» TASK TO CARRY OUT:
From the listing below, pull each line that includes "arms".

» DATA PROVIDED:
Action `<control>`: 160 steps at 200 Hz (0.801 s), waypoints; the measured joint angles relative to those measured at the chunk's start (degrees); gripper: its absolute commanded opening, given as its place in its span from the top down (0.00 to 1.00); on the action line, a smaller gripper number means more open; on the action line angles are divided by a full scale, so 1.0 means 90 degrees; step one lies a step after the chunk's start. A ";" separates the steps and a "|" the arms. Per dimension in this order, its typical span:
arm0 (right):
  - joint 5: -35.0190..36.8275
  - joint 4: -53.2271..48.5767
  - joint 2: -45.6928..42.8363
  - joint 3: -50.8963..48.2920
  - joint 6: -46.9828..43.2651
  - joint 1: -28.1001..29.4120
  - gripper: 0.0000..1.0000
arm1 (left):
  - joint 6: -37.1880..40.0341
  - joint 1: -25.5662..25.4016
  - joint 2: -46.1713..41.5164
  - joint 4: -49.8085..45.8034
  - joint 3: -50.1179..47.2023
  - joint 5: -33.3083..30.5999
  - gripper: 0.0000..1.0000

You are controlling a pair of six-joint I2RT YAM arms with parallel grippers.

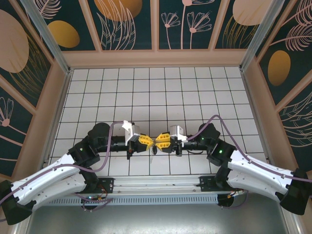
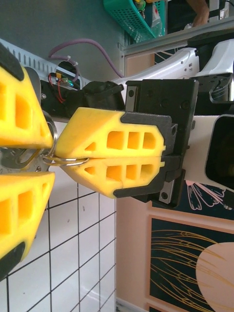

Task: Put the keys on the keyring

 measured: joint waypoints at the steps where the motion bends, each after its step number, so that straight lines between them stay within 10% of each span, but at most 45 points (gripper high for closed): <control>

» RESPONSE TO THE TASK:
Action `<control>`: 160 steps at 200 Hz (0.801 s), waypoints; the measured joint angles relative to those measured at the chunk's start (degrees); gripper: its absolute commanded opening, given as its place in its span from the top down (0.00 to 1.00); on the action line, a smaller gripper number means more open; on the action line angles are divided by a full scale, so 1.0 means 90 degrees; step one lies a step after the chunk's start. A ";" separates the steps and a "|" the arms. Per dimension in this order, its typical span:
You are controlling a pair of six-joint I2RT YAM arms with parallel grippers.

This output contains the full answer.